Now, I’ll perform an inner join with this query and my inventory to produce a “hit list” of duplicate objects:

SELECT
  object.name,
  object.crc32c,
  object.size
FROM
  `project.dataset.table` AS object
INNER JOIN (
  SELECT
    crc32c,
    COUNT(crc32c) AS copies
  FROM
    `project.dataset.table`
  GROUP BY crc32c
  ORDER BY copies DESC
) AS checksums
ON
  object.crc32c = checksums.crc32c AND checksums.copies > 1
ORDER BY object.size DESC

Now I have a set of objects that I can investigate further and consider for de-duplication:

name       crc32c   size
<redacted> z/SBzA== 2150214565
<redacted> z/SBzA== 2150214565
<redacted> L4Z8vg== 2148600803
<redacted> L4Z8vg== 2148600803
<redacted> pb4tWw== 2147908484
<redacted> pb4tWw== 2147908484
<redacted> Mi8Jnw== 2145435876
<redacted> Mi8Jnw== 2145435876
<redacted> rs+BzQ== 2142987458
<redacted> rs+BzQ== 2142987458
[...]

Do I have data where it shouldn’t be? I can use object metadata to look for files that probably shouldn’t be in, for example, a publicly-accessible bucket:

SELECT 
  name, 
  bucket 
FROM `project.dataset.table` 
WHERE SUBSTR(name, LENGTH(name) - 2) IN (".db") OR
      SUBSTR(name, LENGTH(name) - 3) IN (".csv", ".txt") OR
      SUBSTR(name, LENGTH(name) - 4) IN (".json") AND
      bucket = "very-public-bucket"

A malicious actor could easily sidestep this, but such a periodic check could catch honest mistakes… and a lot of big problems start with those.

What’s Next

Stay tuned for more articles describing clever things you can do with this information and similar data sources to be smart about managing your data in GCS.

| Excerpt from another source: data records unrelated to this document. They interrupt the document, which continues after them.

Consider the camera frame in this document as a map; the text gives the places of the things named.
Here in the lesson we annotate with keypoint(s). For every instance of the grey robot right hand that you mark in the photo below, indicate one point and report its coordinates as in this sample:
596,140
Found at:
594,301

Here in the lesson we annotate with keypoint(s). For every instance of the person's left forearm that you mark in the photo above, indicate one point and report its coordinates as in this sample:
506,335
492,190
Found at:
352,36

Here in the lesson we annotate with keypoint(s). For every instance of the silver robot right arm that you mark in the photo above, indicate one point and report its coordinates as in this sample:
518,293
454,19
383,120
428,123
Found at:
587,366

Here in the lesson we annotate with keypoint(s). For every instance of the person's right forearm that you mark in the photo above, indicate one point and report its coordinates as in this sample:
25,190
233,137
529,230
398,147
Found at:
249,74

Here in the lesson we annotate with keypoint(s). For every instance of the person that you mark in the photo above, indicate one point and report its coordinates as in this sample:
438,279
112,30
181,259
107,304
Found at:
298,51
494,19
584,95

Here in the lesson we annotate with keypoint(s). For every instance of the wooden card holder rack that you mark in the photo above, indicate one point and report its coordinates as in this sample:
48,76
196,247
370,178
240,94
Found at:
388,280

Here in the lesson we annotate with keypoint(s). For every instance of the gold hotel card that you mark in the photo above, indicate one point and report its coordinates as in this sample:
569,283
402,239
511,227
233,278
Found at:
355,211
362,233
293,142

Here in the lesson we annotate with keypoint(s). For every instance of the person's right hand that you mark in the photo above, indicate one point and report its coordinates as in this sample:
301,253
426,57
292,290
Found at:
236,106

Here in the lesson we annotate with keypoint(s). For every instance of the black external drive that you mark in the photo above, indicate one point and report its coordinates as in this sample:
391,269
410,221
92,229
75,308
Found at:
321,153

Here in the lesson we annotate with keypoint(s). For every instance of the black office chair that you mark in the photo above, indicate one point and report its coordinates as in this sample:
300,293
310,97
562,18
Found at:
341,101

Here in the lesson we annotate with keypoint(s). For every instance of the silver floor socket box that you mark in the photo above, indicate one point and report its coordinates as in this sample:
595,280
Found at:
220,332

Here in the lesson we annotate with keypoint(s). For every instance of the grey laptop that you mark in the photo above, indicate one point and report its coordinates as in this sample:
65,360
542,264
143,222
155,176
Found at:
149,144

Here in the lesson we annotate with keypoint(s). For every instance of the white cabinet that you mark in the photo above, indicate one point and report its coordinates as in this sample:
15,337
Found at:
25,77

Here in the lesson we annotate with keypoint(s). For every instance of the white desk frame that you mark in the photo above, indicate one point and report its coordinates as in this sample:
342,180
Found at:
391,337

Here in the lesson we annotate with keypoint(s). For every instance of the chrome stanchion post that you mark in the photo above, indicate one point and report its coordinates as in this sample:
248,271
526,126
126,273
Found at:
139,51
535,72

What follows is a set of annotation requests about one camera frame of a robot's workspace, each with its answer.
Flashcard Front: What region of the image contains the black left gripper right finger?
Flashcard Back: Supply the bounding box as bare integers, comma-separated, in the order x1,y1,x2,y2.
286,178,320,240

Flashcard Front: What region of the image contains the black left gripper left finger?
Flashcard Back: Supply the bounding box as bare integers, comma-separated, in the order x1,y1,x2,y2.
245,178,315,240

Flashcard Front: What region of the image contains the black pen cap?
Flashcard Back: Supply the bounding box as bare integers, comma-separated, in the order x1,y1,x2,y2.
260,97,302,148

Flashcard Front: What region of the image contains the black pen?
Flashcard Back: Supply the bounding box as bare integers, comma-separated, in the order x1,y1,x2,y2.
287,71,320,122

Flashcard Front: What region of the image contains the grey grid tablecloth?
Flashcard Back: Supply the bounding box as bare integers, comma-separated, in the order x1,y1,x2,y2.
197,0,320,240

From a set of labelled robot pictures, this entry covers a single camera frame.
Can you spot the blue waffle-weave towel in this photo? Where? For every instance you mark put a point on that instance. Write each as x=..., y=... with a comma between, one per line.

Also, a few improvements for the metadata loader are in sight. The top one is including ACLs and IAM bindings, but I’m still at the “feasibility” step.

Known Issues

One known issue, which you’re more likely to run into if you’re developing rather than just using this utility, is that if you delete and recreate a table and begin streaming into it shortly after that, some of the records might not make it into the new table. I’m not sure how long a deleted table has this effect, but you may want to load new inventories into a new table each time you run this.

Caveats

It’s already stated in the license file, but all the code in the gcs-inventory-loader repo is provided AS-IS, with no guarantees whatsoever. This utility is not supported by Google. Make sure you understand the code thoroughly before you run it so that you know it won’t cause problems for you.
The inventory this creates is not a snapshot. The difference is subtle, but important. A “snapshot” would refer to an inventory of GCS metadata that’s consistent for a particular point in time. The list API doesn’t work that way; each page is a portion of live metadata, so as you progress through the pages the rest of the metadata may change. Objects may be written that you miss, or deleted that show up in your inventory. Producing a consistent snapshot is technically possible, but the approach is completely different and requires significant groundwork right now. That’s a topic for another day.